When a line of the listing below has the string "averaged" in it, copy that line.

[Records provided — start]

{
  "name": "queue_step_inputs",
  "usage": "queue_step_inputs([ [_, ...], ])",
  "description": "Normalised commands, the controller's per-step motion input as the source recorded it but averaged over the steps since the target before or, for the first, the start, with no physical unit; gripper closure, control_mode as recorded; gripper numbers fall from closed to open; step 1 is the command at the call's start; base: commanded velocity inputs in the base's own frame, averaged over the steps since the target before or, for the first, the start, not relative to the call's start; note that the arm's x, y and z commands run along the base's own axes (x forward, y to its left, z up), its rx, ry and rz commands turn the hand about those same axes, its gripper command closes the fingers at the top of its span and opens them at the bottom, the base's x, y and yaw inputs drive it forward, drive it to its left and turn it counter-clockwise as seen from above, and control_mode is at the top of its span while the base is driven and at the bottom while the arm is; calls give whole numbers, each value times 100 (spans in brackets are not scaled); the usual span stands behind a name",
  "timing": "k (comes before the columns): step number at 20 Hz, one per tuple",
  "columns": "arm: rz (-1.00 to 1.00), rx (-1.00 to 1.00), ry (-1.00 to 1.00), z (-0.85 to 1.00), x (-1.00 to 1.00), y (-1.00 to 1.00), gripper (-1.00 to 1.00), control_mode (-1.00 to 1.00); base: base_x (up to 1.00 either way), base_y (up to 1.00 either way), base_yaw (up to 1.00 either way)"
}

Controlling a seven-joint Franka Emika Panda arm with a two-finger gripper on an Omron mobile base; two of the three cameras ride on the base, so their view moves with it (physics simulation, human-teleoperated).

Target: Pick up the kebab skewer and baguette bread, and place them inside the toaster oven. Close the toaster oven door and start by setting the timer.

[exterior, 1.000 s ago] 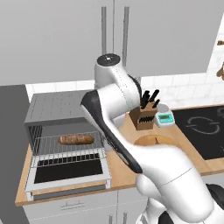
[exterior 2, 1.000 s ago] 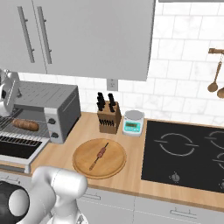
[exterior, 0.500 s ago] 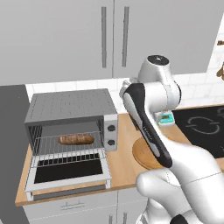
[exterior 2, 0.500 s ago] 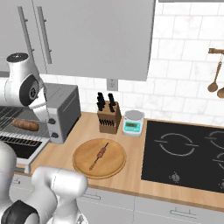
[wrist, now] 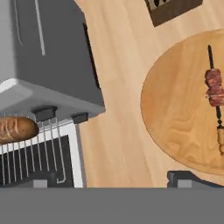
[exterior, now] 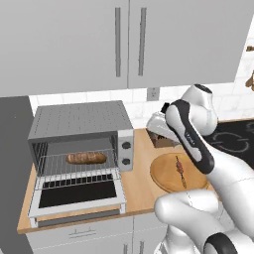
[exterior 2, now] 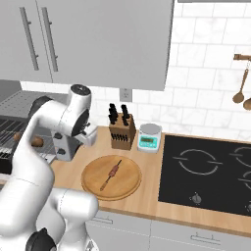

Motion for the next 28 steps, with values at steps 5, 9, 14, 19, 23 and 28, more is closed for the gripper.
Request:
queue_step_inputs([
  [5,29,-14,1,-67,5,-46,-100,-100,0,0,0],
  [9,5,-24,11,-63,0,-24,-100,-100,0,0,0],
  [14,3,-26,12,-69,1,-18,-100,-100,0,0,0],
  [19,4,-2,6,-13,23,-44,-100,-100,0,0,0],
  [23,0,0,0,-10,16,-59,-100,-100,0,0,0],
  [28,0,0,0,-27,7,-30,-100,-100,0,0,0],
])
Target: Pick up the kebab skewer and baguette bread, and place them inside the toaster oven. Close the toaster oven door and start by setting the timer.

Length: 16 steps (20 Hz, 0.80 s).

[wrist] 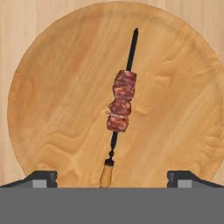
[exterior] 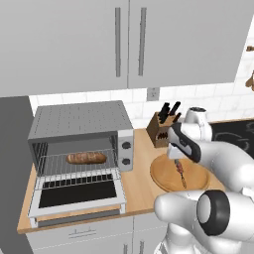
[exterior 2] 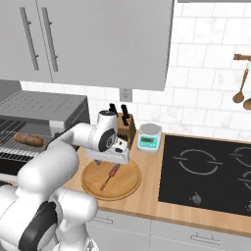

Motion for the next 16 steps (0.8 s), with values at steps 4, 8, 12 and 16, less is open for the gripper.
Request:
queue_step_inputs([
  [4,-8,0,0,-26,21,0,-100,-100,0,0,0],
  [8,-4,0,0,-37,21,0,-100,-100,0,0,0],
  [12,-1,0,0,-42,18,0,-100,-100,0,0,0],
  [16,0,0,0,-38,9,-3,-100,-100,0,0,0],
])
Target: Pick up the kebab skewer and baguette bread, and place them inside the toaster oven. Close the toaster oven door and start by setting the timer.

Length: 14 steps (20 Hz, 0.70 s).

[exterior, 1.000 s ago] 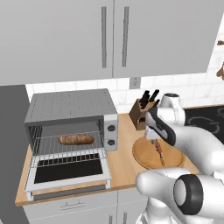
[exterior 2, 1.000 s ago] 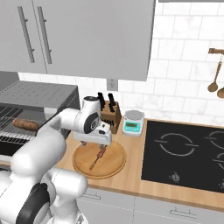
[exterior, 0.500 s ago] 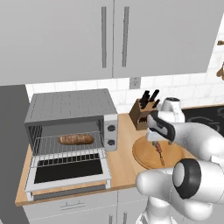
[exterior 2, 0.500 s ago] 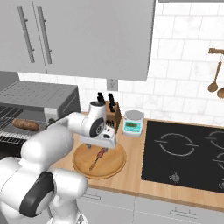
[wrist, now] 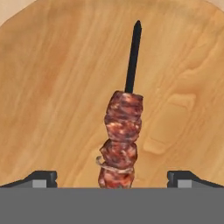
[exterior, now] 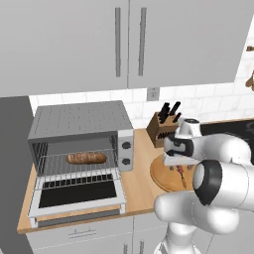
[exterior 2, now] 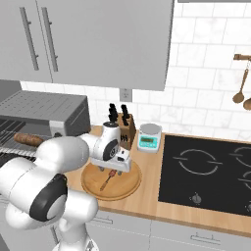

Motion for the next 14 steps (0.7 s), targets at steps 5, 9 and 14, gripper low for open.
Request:
queue_step_inputs([
  [5,0,0,0,-28,4,-2,-100,-100,0,0,0],
  [9,0,0,2,-12,0,0,-100,-100,0,0,0],
  [14,0,0,0,-3,0,0,100,-100,0,0,0],
])
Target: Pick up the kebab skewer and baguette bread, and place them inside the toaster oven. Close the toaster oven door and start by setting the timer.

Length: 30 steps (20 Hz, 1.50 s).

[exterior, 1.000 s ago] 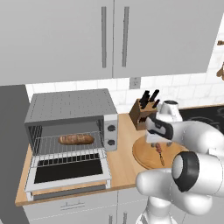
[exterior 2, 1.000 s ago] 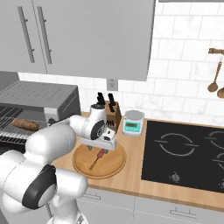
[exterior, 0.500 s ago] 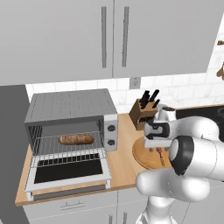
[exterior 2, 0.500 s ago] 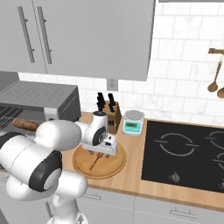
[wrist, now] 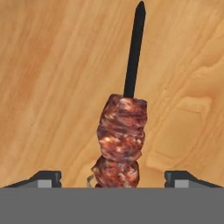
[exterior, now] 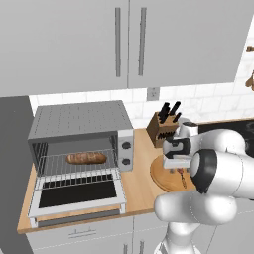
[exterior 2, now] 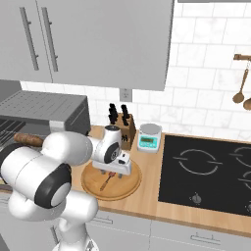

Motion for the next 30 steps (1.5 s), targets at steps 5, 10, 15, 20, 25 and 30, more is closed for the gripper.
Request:
queue_step_inputs([
  [5,0,0,0,0,0,0,100,-100,0,0,0],
  [10,0,0,0,0,-9,0,100,-100,0,0,0],
  [15,-11,0,0,60,-21,0,100,-100,0,0,0],
  [20,-14,6,0,100,-17,0,100,-100,0,0,0],
  [25,-18,6,0,89,-36,0,100,-100,0,0,0],
  [30,-36,1,0,55,-65,51,100,-100,0,0,0],
])
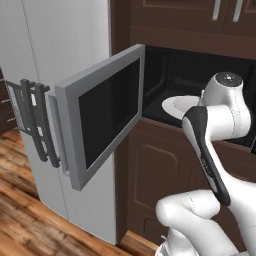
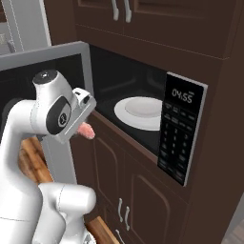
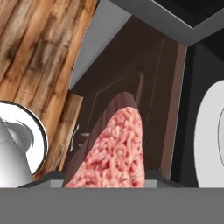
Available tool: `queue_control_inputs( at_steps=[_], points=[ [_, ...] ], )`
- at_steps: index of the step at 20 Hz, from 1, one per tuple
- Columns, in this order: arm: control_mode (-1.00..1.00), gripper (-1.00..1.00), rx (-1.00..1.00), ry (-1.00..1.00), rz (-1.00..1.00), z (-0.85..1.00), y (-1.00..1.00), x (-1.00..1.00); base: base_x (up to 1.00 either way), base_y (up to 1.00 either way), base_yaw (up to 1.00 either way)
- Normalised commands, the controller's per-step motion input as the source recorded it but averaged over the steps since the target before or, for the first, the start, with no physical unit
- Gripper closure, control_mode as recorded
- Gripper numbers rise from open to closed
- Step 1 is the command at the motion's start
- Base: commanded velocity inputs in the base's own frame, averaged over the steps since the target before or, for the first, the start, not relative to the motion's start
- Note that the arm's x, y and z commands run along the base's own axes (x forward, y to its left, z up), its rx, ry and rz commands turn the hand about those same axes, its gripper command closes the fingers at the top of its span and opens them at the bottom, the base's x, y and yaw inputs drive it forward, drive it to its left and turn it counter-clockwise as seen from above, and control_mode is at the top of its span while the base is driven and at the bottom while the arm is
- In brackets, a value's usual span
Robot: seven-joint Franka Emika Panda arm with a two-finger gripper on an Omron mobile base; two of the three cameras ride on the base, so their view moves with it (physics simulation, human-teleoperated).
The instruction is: Pick the steak from the counter and place it in the microwave. Then turn on the microwave.
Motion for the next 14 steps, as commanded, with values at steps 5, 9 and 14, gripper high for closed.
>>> queue_control_inputs(
  at_steps=[5, 9, 14],
  points=[
    [-1.0, 1.0, 0.0, -0.04, 0.0, 0.16, -0.16, 0.12, 0.0, 0.0, 0.0],
    [-1.0, 1.0, -0.01, -0.07, 0.0, 0.1, -0.07, 0.07, 0.0, 0.0, 0.0],
    [-1.0, 1.0, -0.05, -0.07, 0.0, 0.01, 0.0, 0.11, 0.0, 0.0, 0.0]
  ],
)
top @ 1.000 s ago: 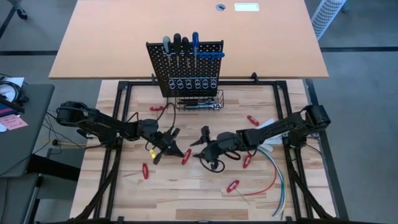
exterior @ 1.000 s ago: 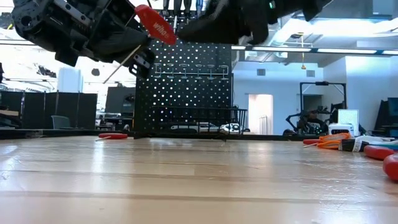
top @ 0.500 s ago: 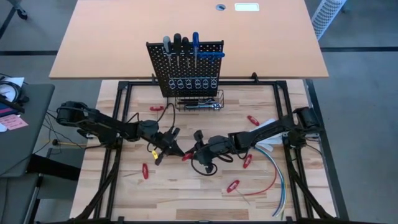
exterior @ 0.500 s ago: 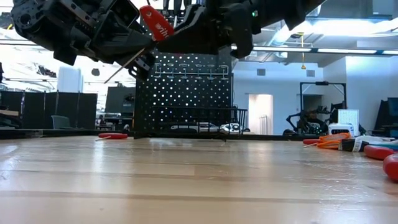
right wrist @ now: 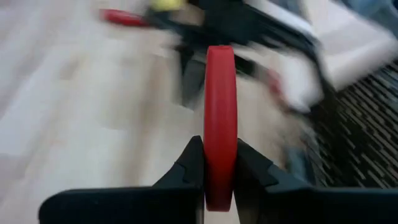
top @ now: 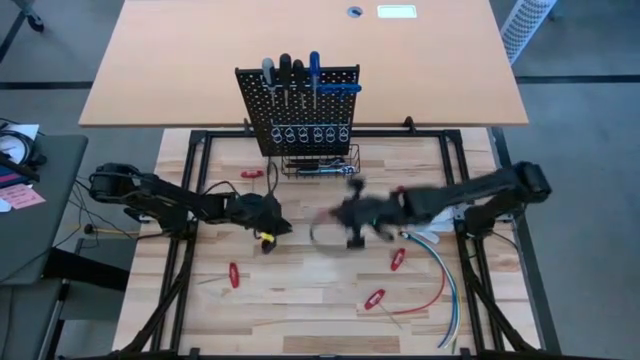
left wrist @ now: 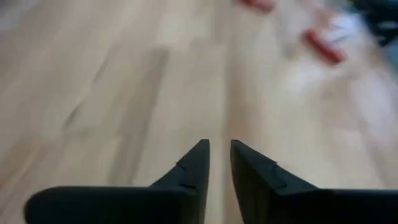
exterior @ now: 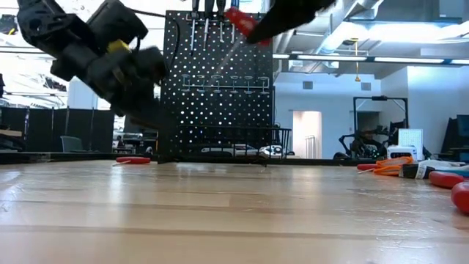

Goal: Hang tools onto peg board
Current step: Hang the red allen wrench on the pegboard

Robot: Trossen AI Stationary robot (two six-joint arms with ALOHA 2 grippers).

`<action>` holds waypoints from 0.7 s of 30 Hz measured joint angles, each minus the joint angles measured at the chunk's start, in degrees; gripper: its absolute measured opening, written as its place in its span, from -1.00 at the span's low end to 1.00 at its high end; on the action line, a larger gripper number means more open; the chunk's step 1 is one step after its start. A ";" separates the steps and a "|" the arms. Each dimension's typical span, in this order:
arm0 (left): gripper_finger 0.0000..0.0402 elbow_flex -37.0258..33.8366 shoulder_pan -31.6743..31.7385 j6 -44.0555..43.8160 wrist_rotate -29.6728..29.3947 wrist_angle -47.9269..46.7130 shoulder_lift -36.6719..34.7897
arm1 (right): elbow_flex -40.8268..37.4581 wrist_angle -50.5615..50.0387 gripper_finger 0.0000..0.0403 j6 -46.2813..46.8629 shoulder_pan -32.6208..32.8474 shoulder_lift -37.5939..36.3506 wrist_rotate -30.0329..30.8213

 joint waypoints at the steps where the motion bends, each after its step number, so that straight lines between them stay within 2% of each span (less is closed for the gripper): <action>1: -0.65 0.10 0.21 -1.24 -1.98 -2.33 -0.07 | 1.97 -4.83 -0.78 3.19 -1.09 -1.35 1.37; 5: -0.55 0.04 -0.05 -8.71 -11.37 -9.58 1.48 | 11.63 -23.53 -0.78 14.05 -6.67 -2.99 8.10; 10: -0.53 0.08 -2.06 -12.46 -18.64 -5.48 5.17 | 24.97 -39.31 -0.78 18.62 -16.24 -0.94 9.60; 14: -0.53 0.15 -3.33 -11.52 -19.44 0.47 8.80 | 34.39 -45.87 -0.78 16.03 -22.52 3.83 9.69; 21: -0.53 0.34 -3.45 -10.80 -19.43 6.70 14.88 | 47.03 -54.55 -0.78 12.11 -26.08 11.37 8.92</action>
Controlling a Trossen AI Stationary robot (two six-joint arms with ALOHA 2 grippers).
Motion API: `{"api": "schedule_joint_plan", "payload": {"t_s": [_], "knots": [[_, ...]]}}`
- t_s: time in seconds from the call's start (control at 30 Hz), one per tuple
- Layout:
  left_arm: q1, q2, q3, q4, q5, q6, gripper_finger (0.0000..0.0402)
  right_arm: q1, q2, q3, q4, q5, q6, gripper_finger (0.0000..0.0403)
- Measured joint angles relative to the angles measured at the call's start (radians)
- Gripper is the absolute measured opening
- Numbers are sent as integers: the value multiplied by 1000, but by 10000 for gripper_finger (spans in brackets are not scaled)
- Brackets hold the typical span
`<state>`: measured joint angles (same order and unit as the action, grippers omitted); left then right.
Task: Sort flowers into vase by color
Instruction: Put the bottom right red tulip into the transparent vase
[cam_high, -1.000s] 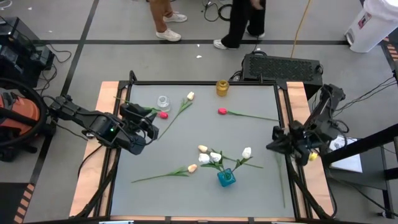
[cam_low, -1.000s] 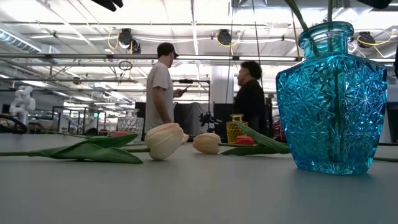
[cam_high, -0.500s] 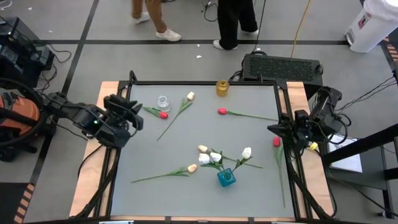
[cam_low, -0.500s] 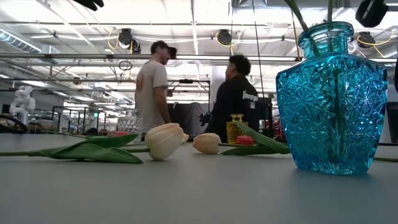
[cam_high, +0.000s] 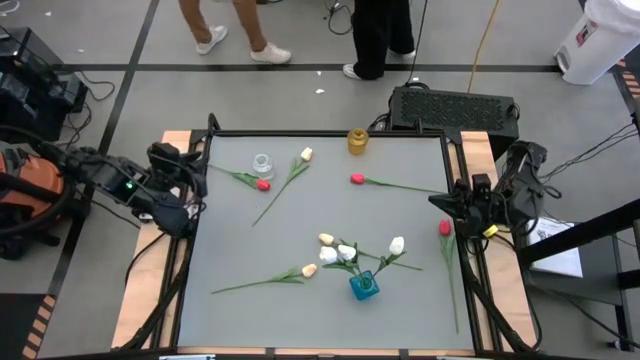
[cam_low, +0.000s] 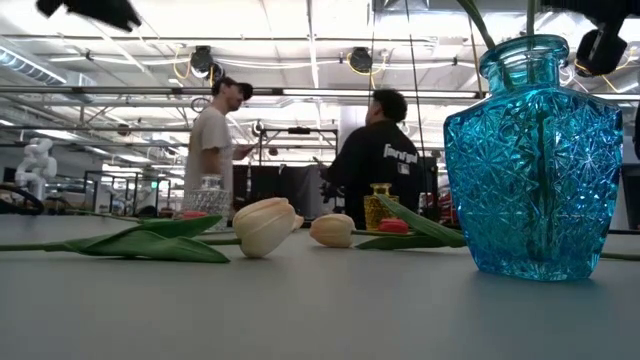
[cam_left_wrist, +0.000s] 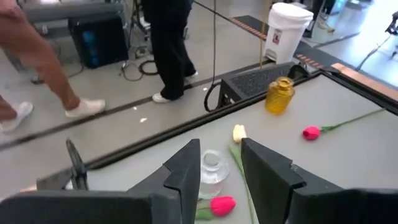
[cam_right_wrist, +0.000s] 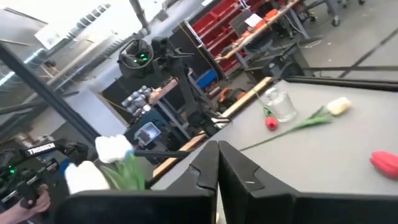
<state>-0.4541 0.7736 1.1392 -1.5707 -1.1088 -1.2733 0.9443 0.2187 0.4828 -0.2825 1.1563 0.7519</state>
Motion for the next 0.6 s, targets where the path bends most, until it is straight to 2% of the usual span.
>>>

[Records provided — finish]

Output of the task:
  "description": "Normalised commands, the controller's per-step motion input as the source recorded it but averaged over the steps since the target before or, for the first, the start, with no physical unit; gripper closure, control_mode as recorded; gripper numbers fall from closed to open; step 1 is the command at the call's start; base: commanded velocity inputs in the base's own frame, averaged over the steps since the target before or, for the first, the start, not relative to the call's start; note that the arm's x, y and z commands run along the base's own axes (x forward, y to its left, z up), its rx, ry and rz commands turn the hand about those same axes, its gripper command closes the fingers at the top of its span and opens them at the bottom, the base's x, y and yaw inputs drive it forward, drive it to its left and turn it counter-clockwise as seen from above, and control_mode is at the top of its span while the base is driven and at the bottom while the arm is; calls give whole numbers, each value times 100 (spans in brackets are not scaled); the usual span stands behind a name",
- Normalised commands, the controller's per-step motion input as the source recorded it but averaged over the steps since the target before or, for the first, the start, with no physical unit
- Base: commanded velocity inputs in the base's own frame, averaged over the steps since the target before or, for the first, the start, not relative to the motion's start

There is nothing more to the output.